* **Aim of the task**: Take from the data every line in which the word "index" is found.

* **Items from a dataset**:
__________________________________________________
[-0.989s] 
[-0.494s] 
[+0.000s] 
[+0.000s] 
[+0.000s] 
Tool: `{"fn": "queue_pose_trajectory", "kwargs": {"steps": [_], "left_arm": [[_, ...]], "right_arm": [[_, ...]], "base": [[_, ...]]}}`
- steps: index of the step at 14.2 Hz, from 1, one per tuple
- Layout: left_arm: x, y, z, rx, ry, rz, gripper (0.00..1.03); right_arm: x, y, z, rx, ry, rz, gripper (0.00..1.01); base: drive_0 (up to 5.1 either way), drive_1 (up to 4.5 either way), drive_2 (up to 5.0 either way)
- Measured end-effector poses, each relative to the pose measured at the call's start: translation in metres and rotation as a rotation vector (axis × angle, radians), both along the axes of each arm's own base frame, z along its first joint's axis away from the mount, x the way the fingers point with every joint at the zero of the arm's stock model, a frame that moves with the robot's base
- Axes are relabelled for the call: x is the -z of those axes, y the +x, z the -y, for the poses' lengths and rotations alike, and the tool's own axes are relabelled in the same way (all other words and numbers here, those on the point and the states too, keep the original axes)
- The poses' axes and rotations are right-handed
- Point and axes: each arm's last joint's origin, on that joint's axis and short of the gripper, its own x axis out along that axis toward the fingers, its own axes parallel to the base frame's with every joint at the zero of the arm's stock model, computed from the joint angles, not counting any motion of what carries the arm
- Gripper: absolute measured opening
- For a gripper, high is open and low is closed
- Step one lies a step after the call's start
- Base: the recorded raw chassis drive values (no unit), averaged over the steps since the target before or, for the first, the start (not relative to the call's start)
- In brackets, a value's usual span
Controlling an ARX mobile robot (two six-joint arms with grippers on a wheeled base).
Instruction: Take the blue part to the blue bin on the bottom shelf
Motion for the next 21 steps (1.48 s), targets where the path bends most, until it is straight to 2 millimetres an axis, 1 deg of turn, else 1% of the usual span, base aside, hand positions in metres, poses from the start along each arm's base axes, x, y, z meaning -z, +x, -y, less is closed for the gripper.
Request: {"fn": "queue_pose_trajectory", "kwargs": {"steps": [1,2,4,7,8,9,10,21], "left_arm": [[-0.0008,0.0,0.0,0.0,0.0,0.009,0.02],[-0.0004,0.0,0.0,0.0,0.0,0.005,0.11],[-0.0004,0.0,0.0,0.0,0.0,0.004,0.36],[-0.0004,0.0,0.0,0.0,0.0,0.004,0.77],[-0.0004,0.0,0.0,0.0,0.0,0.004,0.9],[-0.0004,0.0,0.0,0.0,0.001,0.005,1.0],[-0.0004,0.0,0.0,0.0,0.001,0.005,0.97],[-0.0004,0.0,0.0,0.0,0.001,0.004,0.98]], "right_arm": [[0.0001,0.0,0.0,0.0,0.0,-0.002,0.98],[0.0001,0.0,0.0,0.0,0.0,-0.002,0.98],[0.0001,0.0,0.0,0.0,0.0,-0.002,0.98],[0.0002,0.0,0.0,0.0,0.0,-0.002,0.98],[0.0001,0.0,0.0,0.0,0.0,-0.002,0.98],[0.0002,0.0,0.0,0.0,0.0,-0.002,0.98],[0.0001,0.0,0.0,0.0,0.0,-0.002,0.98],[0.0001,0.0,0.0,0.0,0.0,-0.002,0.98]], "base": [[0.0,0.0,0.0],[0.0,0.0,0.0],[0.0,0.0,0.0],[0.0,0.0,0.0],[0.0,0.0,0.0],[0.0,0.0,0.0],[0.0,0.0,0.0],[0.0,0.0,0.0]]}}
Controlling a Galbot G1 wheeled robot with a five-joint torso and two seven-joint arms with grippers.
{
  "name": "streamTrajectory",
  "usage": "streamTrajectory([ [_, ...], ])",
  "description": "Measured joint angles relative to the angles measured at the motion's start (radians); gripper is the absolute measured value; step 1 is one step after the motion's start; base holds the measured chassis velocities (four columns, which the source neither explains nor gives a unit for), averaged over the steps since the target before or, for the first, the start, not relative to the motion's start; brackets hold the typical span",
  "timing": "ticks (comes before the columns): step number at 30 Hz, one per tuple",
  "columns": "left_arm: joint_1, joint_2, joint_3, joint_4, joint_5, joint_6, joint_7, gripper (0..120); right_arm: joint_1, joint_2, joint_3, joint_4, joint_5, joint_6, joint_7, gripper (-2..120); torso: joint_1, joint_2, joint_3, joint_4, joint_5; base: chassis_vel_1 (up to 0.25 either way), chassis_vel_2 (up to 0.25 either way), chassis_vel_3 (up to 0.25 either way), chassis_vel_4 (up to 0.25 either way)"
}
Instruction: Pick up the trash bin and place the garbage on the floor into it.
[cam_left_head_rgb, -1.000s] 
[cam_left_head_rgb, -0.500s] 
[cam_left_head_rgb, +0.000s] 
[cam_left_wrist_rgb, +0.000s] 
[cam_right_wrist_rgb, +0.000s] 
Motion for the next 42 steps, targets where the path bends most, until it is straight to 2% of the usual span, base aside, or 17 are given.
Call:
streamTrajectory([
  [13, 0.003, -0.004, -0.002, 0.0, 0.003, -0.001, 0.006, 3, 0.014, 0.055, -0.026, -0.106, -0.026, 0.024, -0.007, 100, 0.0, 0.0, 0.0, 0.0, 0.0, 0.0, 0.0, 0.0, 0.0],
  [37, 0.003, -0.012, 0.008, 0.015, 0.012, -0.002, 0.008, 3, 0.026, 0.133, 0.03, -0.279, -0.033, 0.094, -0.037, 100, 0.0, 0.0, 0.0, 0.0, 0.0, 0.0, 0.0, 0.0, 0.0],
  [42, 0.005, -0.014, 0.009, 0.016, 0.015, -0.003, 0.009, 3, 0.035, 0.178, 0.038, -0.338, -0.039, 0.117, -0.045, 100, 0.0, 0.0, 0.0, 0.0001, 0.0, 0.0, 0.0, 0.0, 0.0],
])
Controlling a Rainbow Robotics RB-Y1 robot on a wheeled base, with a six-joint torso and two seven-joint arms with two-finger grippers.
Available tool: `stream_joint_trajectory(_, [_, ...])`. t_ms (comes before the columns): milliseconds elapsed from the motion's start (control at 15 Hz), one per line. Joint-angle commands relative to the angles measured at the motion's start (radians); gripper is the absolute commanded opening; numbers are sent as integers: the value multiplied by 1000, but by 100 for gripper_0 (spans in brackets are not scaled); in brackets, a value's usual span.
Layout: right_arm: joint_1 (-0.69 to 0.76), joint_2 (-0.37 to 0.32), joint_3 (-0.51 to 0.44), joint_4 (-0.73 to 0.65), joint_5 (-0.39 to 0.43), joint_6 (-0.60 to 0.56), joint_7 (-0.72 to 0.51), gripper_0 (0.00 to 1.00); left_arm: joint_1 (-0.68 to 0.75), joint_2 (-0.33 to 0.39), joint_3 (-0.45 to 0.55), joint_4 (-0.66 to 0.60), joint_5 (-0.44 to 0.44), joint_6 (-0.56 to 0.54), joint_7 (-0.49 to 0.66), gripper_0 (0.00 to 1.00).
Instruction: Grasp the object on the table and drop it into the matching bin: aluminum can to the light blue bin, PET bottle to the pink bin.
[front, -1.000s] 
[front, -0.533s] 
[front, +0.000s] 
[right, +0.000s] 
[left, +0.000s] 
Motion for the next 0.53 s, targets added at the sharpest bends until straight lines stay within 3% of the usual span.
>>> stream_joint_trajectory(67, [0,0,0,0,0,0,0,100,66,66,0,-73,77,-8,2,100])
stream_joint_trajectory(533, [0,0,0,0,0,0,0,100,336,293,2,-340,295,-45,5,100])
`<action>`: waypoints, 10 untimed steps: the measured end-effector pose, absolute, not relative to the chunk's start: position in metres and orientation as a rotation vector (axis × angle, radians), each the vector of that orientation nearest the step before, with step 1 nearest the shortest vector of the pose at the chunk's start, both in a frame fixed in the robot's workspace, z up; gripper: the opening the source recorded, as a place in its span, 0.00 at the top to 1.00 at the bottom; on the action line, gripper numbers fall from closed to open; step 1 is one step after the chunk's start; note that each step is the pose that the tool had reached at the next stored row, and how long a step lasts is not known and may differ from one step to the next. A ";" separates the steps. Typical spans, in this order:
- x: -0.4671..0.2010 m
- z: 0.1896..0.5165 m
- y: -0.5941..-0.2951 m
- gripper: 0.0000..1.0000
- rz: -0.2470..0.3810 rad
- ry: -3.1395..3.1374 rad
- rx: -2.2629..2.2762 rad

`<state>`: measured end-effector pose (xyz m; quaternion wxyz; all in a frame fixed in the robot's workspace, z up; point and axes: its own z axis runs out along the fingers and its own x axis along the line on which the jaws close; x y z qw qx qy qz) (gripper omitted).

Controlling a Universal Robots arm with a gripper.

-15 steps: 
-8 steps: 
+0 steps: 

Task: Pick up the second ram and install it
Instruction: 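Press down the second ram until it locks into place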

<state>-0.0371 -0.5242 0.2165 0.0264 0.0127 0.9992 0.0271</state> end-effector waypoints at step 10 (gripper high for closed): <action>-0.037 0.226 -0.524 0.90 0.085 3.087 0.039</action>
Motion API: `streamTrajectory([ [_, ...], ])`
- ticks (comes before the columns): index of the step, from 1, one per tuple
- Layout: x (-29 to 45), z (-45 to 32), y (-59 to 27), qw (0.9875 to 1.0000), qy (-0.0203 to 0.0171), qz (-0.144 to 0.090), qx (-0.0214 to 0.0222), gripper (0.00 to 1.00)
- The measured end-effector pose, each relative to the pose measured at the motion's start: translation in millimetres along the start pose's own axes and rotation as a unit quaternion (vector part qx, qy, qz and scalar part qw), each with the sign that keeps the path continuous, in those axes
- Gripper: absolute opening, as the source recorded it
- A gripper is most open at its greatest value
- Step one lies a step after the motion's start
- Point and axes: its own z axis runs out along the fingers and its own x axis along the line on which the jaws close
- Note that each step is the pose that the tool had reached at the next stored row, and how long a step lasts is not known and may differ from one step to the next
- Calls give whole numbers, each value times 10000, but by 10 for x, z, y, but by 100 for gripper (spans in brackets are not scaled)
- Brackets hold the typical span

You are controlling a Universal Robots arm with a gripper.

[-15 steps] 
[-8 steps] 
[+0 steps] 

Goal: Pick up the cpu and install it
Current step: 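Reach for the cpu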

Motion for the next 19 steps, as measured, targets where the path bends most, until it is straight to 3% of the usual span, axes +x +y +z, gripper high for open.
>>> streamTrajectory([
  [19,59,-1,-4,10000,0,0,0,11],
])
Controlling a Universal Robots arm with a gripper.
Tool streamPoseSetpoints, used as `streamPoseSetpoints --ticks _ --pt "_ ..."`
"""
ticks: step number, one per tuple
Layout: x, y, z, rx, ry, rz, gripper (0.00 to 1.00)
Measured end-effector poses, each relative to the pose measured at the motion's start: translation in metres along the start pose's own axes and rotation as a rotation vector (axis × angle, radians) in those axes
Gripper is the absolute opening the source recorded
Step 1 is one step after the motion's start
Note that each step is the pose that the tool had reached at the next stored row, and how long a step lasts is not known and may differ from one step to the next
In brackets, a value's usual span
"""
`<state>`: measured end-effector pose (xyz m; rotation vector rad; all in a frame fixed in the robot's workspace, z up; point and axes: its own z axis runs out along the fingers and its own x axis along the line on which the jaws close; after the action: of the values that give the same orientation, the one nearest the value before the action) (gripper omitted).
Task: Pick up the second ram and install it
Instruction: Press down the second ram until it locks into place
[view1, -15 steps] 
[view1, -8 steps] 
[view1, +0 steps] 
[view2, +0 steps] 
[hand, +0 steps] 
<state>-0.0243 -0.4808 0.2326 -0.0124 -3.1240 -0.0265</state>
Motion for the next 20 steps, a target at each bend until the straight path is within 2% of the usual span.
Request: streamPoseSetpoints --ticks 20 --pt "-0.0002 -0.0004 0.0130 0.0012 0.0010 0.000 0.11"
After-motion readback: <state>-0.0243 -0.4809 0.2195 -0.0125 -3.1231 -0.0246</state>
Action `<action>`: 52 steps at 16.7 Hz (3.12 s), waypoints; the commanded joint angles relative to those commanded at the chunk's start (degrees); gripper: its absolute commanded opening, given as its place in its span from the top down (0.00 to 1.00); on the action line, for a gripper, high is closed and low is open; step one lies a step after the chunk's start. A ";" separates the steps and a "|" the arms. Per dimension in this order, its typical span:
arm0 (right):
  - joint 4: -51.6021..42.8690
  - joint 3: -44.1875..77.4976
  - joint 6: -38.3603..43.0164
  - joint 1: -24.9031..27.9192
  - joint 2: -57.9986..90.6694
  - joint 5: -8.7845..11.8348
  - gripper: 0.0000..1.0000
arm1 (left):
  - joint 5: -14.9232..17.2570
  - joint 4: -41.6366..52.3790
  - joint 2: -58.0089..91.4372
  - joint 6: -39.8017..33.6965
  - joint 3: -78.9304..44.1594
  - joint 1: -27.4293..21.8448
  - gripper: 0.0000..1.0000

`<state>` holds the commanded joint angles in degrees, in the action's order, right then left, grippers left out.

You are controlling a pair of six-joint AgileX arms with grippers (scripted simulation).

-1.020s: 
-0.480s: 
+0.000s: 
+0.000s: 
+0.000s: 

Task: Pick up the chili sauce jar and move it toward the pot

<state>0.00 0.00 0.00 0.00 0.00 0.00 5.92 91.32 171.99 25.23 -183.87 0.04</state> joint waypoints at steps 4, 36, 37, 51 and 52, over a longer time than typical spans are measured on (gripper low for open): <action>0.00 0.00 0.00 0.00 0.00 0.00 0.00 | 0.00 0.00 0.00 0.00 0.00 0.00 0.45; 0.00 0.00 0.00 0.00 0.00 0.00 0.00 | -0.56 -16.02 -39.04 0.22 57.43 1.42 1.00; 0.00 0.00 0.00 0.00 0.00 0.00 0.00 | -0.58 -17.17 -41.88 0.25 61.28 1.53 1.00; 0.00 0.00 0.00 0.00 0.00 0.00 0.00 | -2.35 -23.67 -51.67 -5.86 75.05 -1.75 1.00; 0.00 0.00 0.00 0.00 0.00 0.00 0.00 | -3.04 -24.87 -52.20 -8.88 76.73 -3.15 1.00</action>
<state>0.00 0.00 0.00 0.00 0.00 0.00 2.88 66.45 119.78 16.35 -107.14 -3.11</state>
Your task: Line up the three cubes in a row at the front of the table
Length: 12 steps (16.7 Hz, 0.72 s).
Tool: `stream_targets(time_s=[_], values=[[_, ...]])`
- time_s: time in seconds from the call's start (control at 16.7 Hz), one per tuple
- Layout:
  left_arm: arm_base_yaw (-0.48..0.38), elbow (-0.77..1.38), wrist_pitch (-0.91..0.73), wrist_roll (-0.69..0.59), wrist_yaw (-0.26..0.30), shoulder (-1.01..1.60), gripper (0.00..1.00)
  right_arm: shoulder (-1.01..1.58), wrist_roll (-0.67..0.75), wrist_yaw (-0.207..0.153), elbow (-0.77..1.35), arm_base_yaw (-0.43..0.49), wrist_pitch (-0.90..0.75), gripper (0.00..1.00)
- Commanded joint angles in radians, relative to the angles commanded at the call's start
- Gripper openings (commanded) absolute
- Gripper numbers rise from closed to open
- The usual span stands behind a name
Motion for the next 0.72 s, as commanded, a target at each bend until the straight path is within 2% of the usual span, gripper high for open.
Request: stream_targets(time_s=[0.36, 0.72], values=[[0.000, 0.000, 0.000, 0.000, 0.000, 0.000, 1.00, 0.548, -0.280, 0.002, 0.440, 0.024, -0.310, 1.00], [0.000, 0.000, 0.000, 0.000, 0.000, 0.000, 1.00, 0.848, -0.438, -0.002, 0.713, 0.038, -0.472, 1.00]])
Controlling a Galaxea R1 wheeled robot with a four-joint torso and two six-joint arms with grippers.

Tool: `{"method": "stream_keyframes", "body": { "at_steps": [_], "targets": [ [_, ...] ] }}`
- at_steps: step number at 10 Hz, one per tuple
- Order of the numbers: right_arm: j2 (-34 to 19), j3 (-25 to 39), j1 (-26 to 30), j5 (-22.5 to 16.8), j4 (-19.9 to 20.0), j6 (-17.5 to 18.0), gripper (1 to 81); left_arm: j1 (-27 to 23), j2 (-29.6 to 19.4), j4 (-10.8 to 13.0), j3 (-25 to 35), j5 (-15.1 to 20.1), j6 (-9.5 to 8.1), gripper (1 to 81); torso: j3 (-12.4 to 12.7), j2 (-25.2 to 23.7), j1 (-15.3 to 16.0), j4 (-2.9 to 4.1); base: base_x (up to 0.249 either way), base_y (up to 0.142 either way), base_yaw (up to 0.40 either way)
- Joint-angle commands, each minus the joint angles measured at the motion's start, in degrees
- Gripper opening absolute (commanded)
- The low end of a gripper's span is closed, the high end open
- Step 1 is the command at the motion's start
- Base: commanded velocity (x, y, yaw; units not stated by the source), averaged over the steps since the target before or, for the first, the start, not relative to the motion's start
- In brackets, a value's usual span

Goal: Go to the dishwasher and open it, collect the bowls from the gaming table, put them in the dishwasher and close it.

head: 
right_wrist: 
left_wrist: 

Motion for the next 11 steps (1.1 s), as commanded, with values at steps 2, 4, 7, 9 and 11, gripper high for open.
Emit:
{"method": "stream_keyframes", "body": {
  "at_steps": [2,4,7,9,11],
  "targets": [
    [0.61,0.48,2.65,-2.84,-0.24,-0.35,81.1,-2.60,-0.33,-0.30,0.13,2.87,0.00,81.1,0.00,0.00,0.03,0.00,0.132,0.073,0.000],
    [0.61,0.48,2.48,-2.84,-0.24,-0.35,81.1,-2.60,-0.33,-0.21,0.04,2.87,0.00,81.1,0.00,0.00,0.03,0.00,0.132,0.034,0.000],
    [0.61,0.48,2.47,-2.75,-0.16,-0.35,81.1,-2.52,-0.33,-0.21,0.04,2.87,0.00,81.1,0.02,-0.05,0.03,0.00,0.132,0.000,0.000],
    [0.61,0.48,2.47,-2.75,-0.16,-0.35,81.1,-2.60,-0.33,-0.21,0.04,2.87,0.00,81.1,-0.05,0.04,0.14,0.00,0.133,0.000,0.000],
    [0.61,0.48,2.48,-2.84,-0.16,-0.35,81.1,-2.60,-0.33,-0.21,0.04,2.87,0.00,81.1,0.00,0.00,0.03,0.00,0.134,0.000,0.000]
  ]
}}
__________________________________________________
* **Result**:
- steps: index of the step at 14.2 Hz, from 1, one per tuple
- ticks (comes before the columns): index of the step, from 1, one per tuple

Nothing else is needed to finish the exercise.